Part 1. is easy and mostly implemented, the new change is to make it public. For 2., @Dr-Emann I think the above API proposals are pretty good. I wanted to propose another revision on yours which adds more compile-time guarantees:

https://play.rust-lang.org/?gist=6d0968659dafde02cb139aa05f8f30af&version=stable&backtrace=0

We probably would still require a mandatory Mutex on the Port socket, but we can guarantee if a port is in I2C mode and we can't re-borrow a borrowed Pin (because we own the gpio bank object). The ergonomics aren't JavaScript-easy but they are pretty straightforward to use.

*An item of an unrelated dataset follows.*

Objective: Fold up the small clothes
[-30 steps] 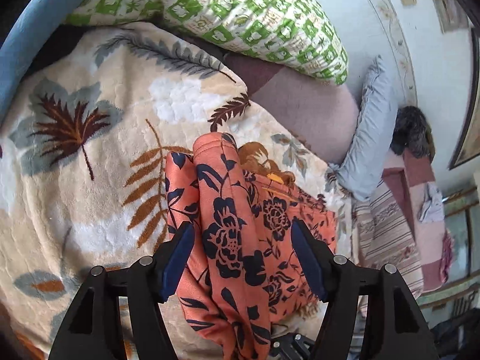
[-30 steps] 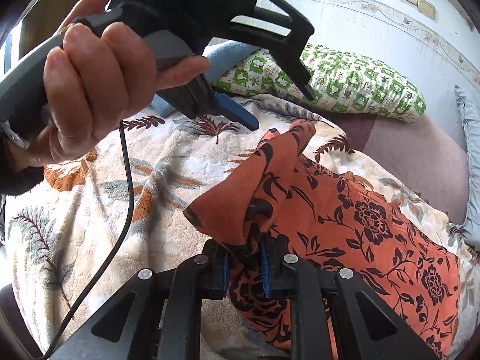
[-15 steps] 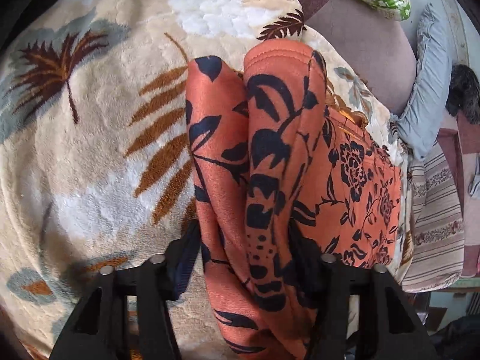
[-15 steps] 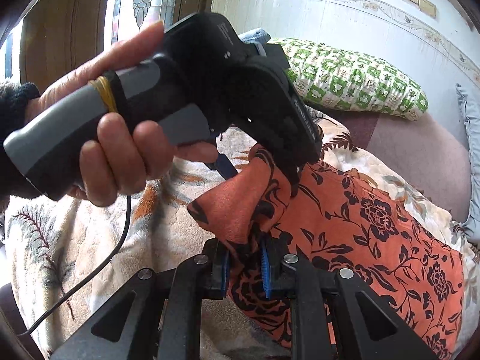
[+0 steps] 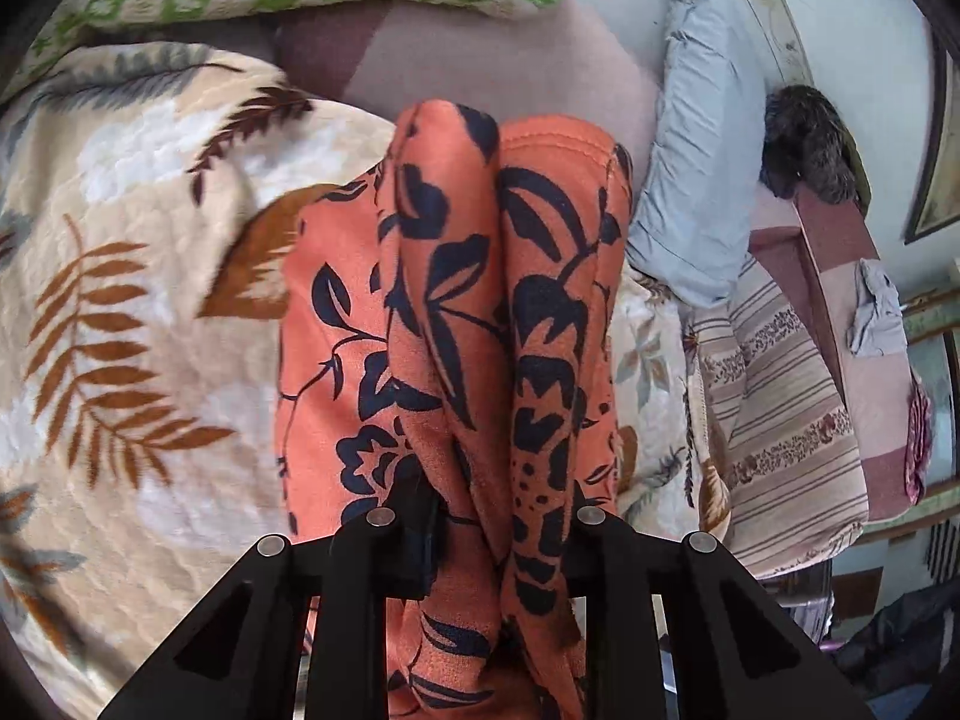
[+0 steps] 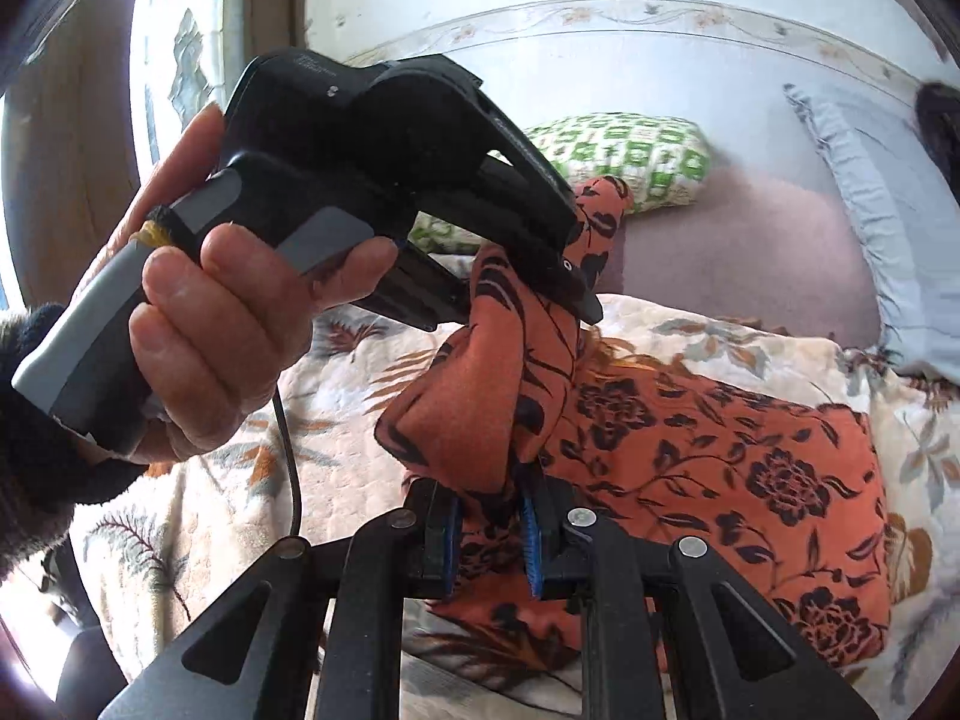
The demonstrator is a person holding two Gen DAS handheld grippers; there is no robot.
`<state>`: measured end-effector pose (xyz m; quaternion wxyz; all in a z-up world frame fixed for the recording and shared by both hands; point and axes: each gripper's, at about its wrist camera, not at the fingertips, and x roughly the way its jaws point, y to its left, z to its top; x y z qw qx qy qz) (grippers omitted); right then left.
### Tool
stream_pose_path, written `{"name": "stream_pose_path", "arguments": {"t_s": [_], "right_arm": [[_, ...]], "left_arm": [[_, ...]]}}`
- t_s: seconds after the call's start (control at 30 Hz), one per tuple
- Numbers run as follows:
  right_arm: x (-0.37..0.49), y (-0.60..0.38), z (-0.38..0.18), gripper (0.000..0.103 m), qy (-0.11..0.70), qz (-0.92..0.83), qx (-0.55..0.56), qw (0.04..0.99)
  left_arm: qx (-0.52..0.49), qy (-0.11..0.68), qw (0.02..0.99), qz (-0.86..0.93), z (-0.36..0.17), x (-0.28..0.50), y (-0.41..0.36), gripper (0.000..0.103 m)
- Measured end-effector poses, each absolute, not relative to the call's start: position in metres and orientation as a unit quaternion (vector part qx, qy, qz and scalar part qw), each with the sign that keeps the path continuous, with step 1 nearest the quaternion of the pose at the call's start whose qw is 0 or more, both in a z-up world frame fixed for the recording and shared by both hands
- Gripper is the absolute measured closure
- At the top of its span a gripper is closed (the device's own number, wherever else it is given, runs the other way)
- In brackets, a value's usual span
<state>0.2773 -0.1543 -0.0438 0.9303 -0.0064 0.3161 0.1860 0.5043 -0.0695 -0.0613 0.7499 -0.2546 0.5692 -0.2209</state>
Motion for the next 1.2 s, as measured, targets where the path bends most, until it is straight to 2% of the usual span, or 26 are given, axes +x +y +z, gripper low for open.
{"name": "stream_pose_path", "arguments": {"t_s": [0.1,0.2,0.3,0.37,0.47,0.63,0.67,0.73,0.93,1.03,1.2], "right_arm": [[0.279,-0.214,-0.053,0.087,0.330,0.155,0.051,0.930],[0.282,-0.266,-0.084,0.085,0.367,0.128,0.112,0.914],[0.286,-0.306,-0.120,0.078,0.405,0.114,0.185,0.888],[0.282,-0.319,-0.134,0.066,0.411,0.114,0.210,0.880],[0.277,-0.324,-0.134,0.060,0.409,0.129,0.218,0.877],[0.264,-0.347,-0.118,0.060,0.400,0.122,0.232,0.878],[0.260,-0.357,-0.112,0.060,0.392,0.104,0.235,0.883],[0.259,-0.377,-0.095,0.060,0.368,0.082,0.248,0.893],[0.318,-0.383,-0.063,0.057,0.365,0.165,0.304,0.864],[0.361,-0.361,-0.074,0.053,0.399,0.203,0.320,0.835],[0.411,-0.336,-0.105,0.053,0.455,0.146,0.277,0.834]], "left_arm": [[-0.231,0.594,0.737,-0.226,-0.083,0.516,-0.139,0.081],[-0.201,0.632,0.724,-0.189,-0.131,0.530,-0.199,0.080],[-0.177,0.657,0.718,-0.143,-0.168,0.539,-0.231,0.078],[-0.175,0.653,0.725,-0.135,-0.167,0.543,-0.241,0.074],[-0.186,0.654,0.716,-0.159,-0.152,0.539,-0.247,0.066],[-0.262,0.598,0.728,-0.208,-0.097,0.504,-0.201,0.060],[-0.271,0.579,0.741,-0.205,-0.090,0.496,-0.187,0.053],[-0.271,0.551,0.771,-0.169,-0.084,0.481,-0.156,0.049],[-0.315,0.560,0.760,-0.102,-0.118,0.458,-0.097,0.049],[-0.338,0.563,0.748,-0.092,-0.131,0.454,-0.072,0.049],[-0.334,0.576,0.741,-0.094,-0.153,0.466,-0.073,0.049]]}}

(I don't like the "tuple hack" to get varargs but Iron uses it so there's precedent, and it's only for the Tessel API so it's not imposing on compatible code. We can add a pins_vec() method in parallel, or pins() -> Vec<> and pins_select() -> tuple)

[tcr]

Notes from #34:

• It's not perfect.
• I wanted to Mutex a sensor in a multithreaded server demo, so I was required to declare port socket as PortSocket { socket: Arc::new(Mutex::new(PortSocket::new(path))) }. This feels redundant since we still have to mutex a sensor or port in order to have multithreaded access, so probably not the right choice.
• Web server demo is in the test/ path, for reference.